**How to complete this task:**
Determine how many of the lines below hold the word "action". Give the number and nothing else.

**Material shown:**
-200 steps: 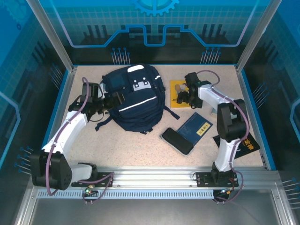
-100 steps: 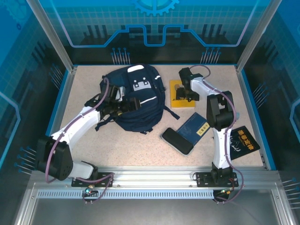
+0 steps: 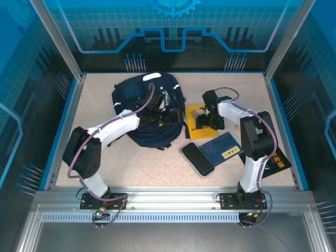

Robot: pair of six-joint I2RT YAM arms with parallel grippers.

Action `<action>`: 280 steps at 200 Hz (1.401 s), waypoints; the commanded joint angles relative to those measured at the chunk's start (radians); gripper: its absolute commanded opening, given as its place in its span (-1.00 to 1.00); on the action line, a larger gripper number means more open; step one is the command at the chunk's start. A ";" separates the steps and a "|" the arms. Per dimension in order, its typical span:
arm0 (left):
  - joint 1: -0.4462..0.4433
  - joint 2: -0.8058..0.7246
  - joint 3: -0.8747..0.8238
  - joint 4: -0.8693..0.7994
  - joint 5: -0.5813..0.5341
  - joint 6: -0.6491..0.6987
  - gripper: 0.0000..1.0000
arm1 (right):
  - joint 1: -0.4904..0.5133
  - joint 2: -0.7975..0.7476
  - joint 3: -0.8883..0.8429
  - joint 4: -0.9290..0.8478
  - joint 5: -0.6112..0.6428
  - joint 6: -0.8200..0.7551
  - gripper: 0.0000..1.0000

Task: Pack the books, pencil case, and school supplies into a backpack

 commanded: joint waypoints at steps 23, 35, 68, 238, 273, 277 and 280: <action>-0.071 0.151 0.152 0.013 -0.030 -0.143 0.40 | -0.089 -0.070 -0.024 0.020 -0.161 0.031 0.73; -0.089 0.188 0.177 0.020 -0.041 -0.153 0.33 | -0.107 -0.051 -0.020 0.019 -0.175 0.028 0.71; -0.124 0.313 0.273 -0.024 -0.080 -0.166 0.14 | -0.136 -0.005 -0.028 0.027 -0.208 0.013 0.54; -0.132 0.507 0.392 -0.217 -0.235 -0.142 0.00 | -0.155 0.052 -0.018 0.001 -0.266 -0.026 0.31; -0.132 0.493 0.378 -0.223 -0.252 -0.137 0.12 | -0.155 0.054 -0.018 0.001 -0.275 -0.022 0.31; -0.132 0.493 0.375 -0.224 -0.255 -0.138 0.13 | -0.155 0.054 -0.018 0.001 -0.274 -0.022 0.31; -0.133 0.492 0.373 -0.223 -0.256 -0.139 0.13 | -0.155 0.054 -0.018 0.002 -0.274 -0.022 0.31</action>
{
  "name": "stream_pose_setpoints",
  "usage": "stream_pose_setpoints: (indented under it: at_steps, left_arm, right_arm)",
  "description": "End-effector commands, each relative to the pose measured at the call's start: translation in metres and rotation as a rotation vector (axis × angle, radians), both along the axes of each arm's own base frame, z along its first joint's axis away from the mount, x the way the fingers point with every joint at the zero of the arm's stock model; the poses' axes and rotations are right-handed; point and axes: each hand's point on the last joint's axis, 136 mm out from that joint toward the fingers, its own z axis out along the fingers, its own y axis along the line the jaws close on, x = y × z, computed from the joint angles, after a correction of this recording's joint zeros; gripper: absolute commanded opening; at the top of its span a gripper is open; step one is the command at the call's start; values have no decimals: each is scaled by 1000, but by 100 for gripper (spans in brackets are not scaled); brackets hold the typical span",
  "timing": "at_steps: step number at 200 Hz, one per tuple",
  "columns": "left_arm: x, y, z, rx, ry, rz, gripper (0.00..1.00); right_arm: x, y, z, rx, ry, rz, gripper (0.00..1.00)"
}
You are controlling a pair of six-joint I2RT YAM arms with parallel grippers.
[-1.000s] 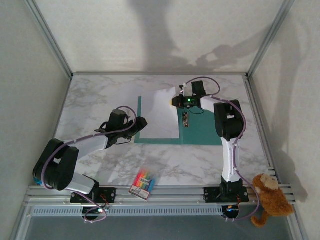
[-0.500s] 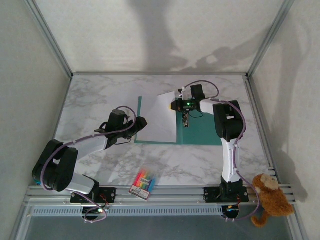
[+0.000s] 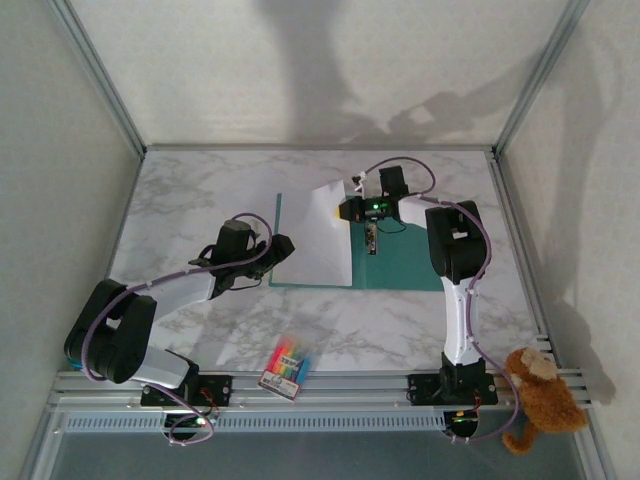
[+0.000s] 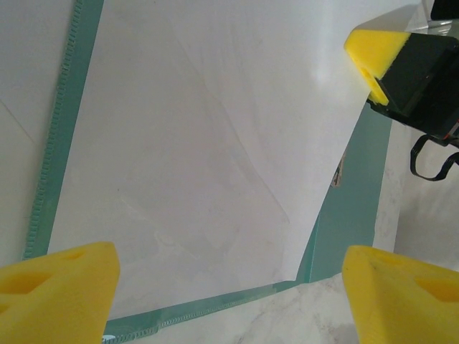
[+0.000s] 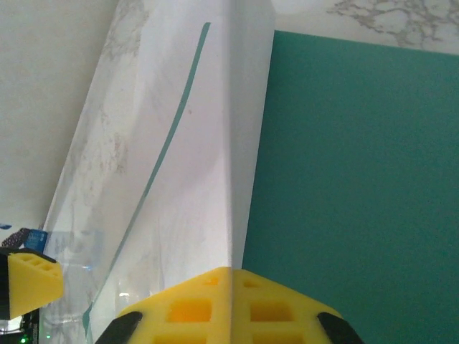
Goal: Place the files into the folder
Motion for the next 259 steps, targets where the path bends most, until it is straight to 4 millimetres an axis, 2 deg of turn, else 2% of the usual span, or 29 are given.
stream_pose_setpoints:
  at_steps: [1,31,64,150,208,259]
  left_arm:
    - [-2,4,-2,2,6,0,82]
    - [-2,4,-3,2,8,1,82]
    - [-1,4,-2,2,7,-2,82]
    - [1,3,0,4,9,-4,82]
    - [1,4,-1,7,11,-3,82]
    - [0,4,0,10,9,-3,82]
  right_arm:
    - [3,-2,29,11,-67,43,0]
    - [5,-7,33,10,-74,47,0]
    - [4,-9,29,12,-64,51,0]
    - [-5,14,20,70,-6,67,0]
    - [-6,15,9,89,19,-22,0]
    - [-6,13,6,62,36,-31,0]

**Written solution:**
2